In [1]:
"""This is my 'data acquisition' notebook"""

"This is my 'data acquisition' notebook"

In [43]:
"""Imports"""
import requests
from bs4 import BeautifulSoup
import re
import json
from selenium import webdriver
from selenium.webdriver.common.keys import Keys
from selenium.webdriver.common.by import By
from webdriver_manager.chrome import ChromeDriverManager
import csv
import pandas as pd
import numpy as np

In [65]:
def get_property_data(property_url):
    """This function will receive the url of the property and parse its contents.
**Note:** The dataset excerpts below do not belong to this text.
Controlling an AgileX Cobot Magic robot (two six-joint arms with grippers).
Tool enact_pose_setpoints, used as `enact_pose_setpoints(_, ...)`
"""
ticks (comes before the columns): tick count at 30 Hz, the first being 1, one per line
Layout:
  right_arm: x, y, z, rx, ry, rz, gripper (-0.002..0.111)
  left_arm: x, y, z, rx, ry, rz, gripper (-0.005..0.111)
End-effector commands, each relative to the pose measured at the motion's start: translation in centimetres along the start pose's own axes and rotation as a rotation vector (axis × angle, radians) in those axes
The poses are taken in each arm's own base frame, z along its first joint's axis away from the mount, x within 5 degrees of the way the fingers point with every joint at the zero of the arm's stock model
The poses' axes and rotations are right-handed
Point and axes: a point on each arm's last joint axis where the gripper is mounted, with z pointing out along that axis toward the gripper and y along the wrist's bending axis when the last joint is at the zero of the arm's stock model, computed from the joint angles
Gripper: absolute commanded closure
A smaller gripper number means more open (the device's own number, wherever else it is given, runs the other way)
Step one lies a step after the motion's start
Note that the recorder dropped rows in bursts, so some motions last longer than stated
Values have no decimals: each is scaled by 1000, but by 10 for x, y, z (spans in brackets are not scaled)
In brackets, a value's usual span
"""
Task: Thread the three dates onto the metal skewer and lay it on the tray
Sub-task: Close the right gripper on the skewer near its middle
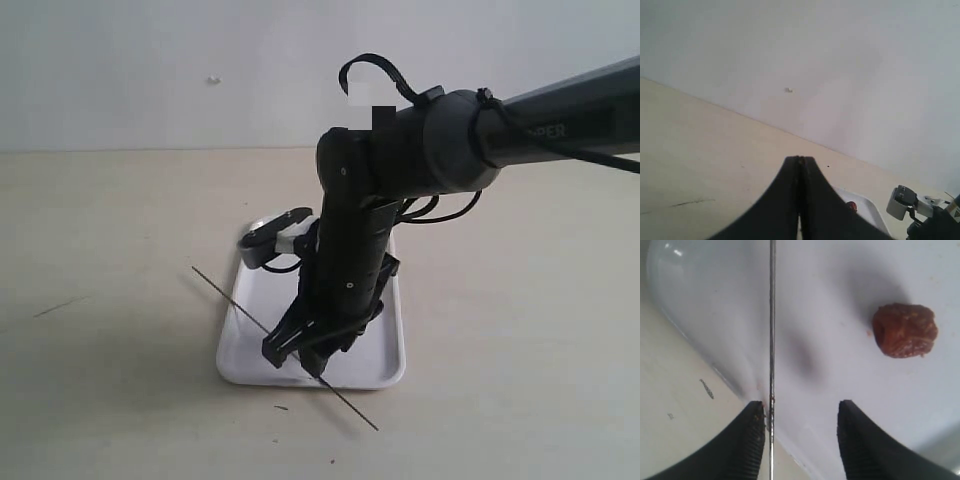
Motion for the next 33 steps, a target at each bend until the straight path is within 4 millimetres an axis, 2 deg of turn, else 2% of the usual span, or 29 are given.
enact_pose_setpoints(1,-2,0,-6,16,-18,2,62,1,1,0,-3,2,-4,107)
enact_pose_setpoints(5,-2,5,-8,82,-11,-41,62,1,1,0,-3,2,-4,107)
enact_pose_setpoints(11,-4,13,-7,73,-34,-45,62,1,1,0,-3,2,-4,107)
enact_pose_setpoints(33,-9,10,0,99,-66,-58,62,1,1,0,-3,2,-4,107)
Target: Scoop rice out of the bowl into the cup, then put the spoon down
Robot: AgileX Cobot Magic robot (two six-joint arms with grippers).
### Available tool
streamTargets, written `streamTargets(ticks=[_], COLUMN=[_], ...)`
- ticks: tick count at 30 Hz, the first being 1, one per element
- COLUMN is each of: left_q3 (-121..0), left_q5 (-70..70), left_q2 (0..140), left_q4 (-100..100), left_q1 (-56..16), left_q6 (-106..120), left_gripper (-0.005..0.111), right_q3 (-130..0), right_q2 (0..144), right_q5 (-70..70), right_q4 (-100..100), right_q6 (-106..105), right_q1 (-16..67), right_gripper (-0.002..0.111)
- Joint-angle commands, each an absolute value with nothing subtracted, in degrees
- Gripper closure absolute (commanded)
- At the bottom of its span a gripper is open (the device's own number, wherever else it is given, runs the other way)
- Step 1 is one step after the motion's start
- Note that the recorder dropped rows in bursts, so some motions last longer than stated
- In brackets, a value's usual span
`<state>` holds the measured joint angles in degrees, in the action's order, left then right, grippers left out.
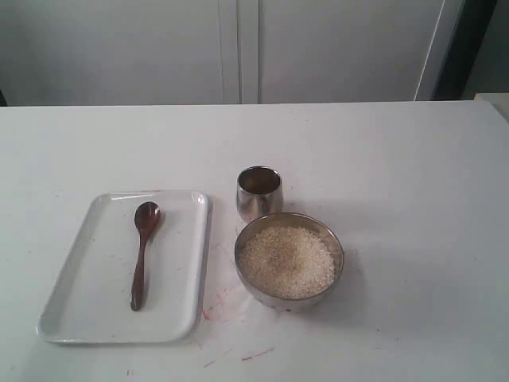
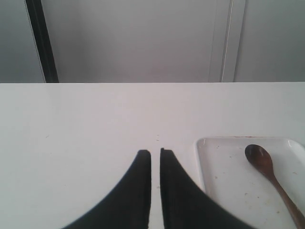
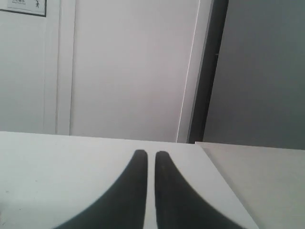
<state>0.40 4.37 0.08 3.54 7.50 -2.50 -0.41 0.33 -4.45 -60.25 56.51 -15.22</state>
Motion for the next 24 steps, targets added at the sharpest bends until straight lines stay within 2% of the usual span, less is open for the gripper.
streamTargets(ticks=[1,7,24], left_q3=[0.0,0.0,0.0], left_q5=[4.6,4.6,4.6], left_q2=[0.0,0.0,0.0], left_q4=[3.8,3.8,3.8], left_q1=[7.3,7.3,7.3], left_q6=[-2.8,-2.8,-2.8], left_gripper=[0.092,0.092,0.092], right_q3=[0.0,0.0,0.0], right_q2=[0.0,0.0,0.0], right_q5=[0.9,3.5,3.9], right_q4=[-60.0,-61.9,-61.7], right_q6=[57.1,57.1,57.1], right_q1=[-11.8,-8.1,-8.0], right_gripper=[0.101,0.101,0.101])
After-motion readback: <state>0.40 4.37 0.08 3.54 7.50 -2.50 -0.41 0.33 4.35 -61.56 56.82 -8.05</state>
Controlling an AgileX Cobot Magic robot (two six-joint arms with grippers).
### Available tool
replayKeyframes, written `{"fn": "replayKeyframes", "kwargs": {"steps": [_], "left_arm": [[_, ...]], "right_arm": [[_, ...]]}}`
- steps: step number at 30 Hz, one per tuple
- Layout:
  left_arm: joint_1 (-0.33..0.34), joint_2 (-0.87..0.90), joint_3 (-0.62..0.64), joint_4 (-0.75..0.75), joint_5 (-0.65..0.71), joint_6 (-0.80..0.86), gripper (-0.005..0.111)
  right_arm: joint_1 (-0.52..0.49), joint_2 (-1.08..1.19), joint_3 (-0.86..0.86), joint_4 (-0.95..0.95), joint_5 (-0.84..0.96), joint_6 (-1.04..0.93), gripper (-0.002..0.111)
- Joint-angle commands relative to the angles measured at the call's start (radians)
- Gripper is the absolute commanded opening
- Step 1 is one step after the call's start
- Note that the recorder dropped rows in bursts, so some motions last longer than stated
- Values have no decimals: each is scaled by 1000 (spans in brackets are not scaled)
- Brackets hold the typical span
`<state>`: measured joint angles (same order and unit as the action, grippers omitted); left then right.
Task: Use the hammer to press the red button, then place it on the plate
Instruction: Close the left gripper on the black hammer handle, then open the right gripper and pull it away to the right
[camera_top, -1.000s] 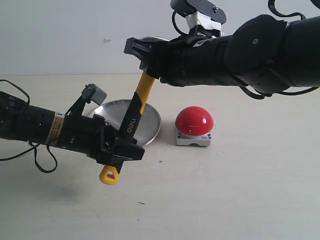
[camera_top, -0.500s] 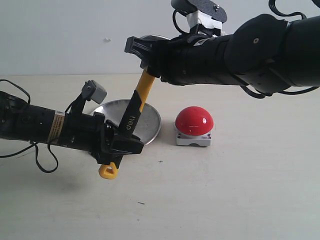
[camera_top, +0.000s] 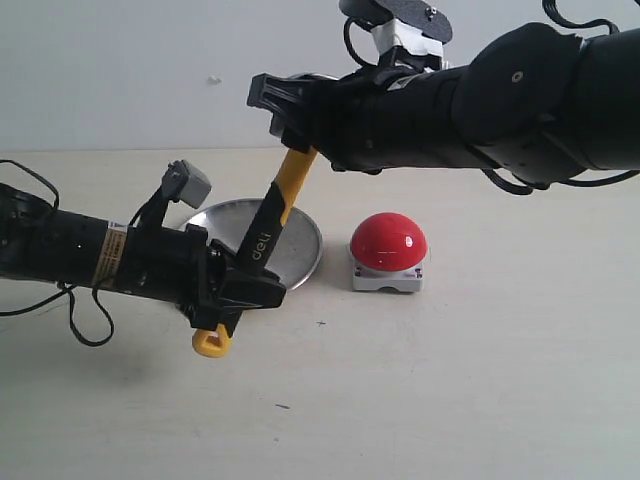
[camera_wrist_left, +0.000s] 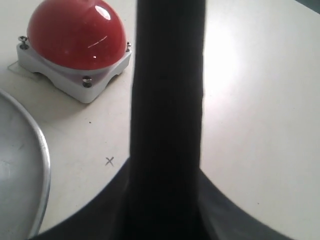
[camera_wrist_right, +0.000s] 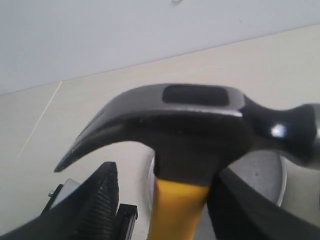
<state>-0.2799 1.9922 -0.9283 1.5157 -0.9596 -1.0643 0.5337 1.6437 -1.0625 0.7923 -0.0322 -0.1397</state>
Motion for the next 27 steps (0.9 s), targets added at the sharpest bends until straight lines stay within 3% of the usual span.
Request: {"fn": "replayKeyframes", "kwargs": {"steps": [1, 8, 19, 27], "left_arm": [[35, -3, -7, -37, -75, 11, 0], [60, -3, -7, -69, -103, 11, 0], [60, -3, -7, -87, -112, 11, 0], [60, -3, -7, -92, -110, 11, 0]], "right_arm": [[2, -16, -12, -10, 8, -17, 54], [2, -16, -12, -41, 96, -17, 58], [2, -38, -12, -101, 187, -17, 56], [2, -238, 93, -258, 261, -17, 16]]}}
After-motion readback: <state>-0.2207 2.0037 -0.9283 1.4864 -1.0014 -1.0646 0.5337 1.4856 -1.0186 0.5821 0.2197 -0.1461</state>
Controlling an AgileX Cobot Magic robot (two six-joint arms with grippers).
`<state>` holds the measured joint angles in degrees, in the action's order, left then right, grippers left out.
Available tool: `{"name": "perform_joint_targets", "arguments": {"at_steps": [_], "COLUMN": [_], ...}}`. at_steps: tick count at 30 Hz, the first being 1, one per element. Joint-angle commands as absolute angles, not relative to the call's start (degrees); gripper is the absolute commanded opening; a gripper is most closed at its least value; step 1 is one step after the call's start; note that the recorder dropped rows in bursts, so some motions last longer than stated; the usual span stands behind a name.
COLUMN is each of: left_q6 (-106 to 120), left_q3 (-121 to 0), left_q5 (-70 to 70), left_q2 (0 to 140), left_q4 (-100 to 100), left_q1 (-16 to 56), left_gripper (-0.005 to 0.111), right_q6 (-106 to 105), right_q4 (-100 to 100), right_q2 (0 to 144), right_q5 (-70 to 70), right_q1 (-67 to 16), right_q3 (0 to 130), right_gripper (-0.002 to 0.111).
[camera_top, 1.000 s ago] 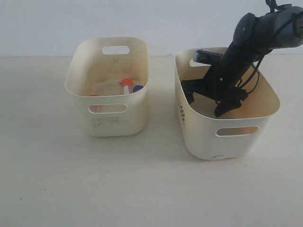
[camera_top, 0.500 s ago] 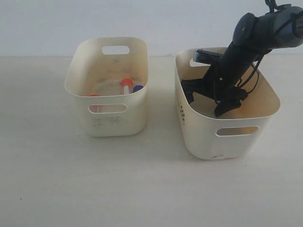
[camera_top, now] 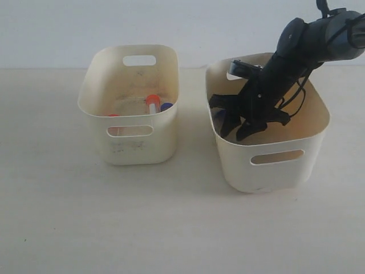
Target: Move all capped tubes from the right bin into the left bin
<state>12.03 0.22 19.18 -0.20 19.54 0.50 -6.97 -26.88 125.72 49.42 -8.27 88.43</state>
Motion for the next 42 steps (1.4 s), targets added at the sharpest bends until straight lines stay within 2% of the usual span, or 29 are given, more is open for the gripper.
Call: {"name": "perform_joint_targets", "arguments": {"at_steps": [1,15,18,22,42], "left_q6": [12.1,12.1,12.1,12.1,12.1], "left_q3": [0.0,0.0,0.0,0.0,0.0], "left_q5": [18.9,18.9,18.9,18.9,18.9], "left_q2": [0.0,0.0,0.0,0.0,0.0], "left_q4": [19.4,19.4,19.4,19.4,19.4], "left_q1": [0.6,0.6,0.6,0.6,0.6], "left_gripper": [0.004,0.004,0.004,0.004,0.004], "right_q6": [-7.7,-7.6,-7.6,-7.6,-7.5], "right_q4": [-23.2,-23.2,-23.2,-23.2,-23.2], "right_q2": [126.9,126.9,126.9,126.9,119.7], "right_q5": [49.5,49.5,49.5,49.9,46.3], "right_q1": [-8.0,-8.0,-8.0,-8.0,-8.0], "right_q3": [87.9,87.9,87.9,87.9,88.1], "right_gripper": [0.031,0.031,0.022,0.0,0.0]}}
It will then save the property's data in a dictionary."""
    property_headers = []   ##list of headers
    property_data = []   ##list of data/values
    counter = 0
    property = requests.get(property_url).text   ##request URL
    property_soup = BeautifulSoup(property, "html.parser")   ##parse URL to BeautifulSoup
    for code in property_soup.find("div", attrs={"class": "classified__header--immoweb-code"}): ##find unique code
        code_string = str(code)   ##convert to string
        code_strip = code_string.strip()  
        code_split = code_strip.split(" : ",)   ##split to list
        property_headers.append(code_split[0])   ##append first element as header
        property_data.append(code_split[1])   ##append second element as data/value
    for price in property_soup.find("p", attrs={"class": "classified__price"}):   ##find property price
        raw_price = str(price)   ##convert to string
        sub_price = re.sub(r"<.*?>", '', raw_price).strip()   ##remove html elements
        split_price = sub_price.split()   ##split to list
        for list_price in split_price:
            if counter == 0 and len(list_price) > 0:
                    counter = counter + 1
                    property_headers.append("Price_1")   ##append 'Price' header
                    property_data.append(list_price)   ##append price as data/value
            elif counter > 0 and len(list_price) > 0:
                    property_headers.append("Price_2")   ##append 'Price' header
                    property_data.append(list_price)   ##append price as data/value
    for address in property_soup.find("script", attrs={"type": "text/javascript"}): ##find property address
        string_address = str(address)   ##convert to string
        sub_address = re.search("\"country\"(.*?),\"distance\"", string_address).group() ##search address fields
        split_address = re.split(":|,", sub_address)   ##split to list
        split_address.remove('"distance"')   ##remove unneccessary item
        list_address = [item.replace('"', '') for item in split_address]   ##remove " and ,
        address_headers = list_address[0:len(list_address):2]   ##append even elements as headers
        for ah in address_headers:
            property_headers.append(ah)
        address_data = list_address[1:len(list_address):2]   ##append odd elements as data/values
        for ad in address_data:
            property_data.append(ad)
    for tr in property_soup.find_all("tr"):   ##find table of property characteristics
        for th in tr.find_all("th"):
            header = str(th.string)
            header_strip = header.strip()
            if header_strip != 'None':
                property_headers.append(header_strip)   ##append 'th' values as headers
        for td in tr.find_all("td"):
            raw_datum = str(td)
            sub_datum_1 = re.sub(r"<.*?>", '', raw_datum).strip()
            sub_datum_2 = re.sub(r"\n", '', sub_datum_1).strip()
            sub_datum_3 = re.sub(r"\s{2,}", '', sub_datum_2).strip()
            if sub_datum_3 != '':
                property_data.append(sub_datum_3)   ##append 'td' values as data/values
    property_dictionary = dict(zip(property_headers, property_data))   ##combine headers (as keys) and data (as values) into dictionary
    return (property_dictionary)

In [66]:
##Check
get_property_data("https://www.immoweb.be/en/classified/new-real-estate-project-houses/for-sale/wezembeek-oppem/1970/10154577")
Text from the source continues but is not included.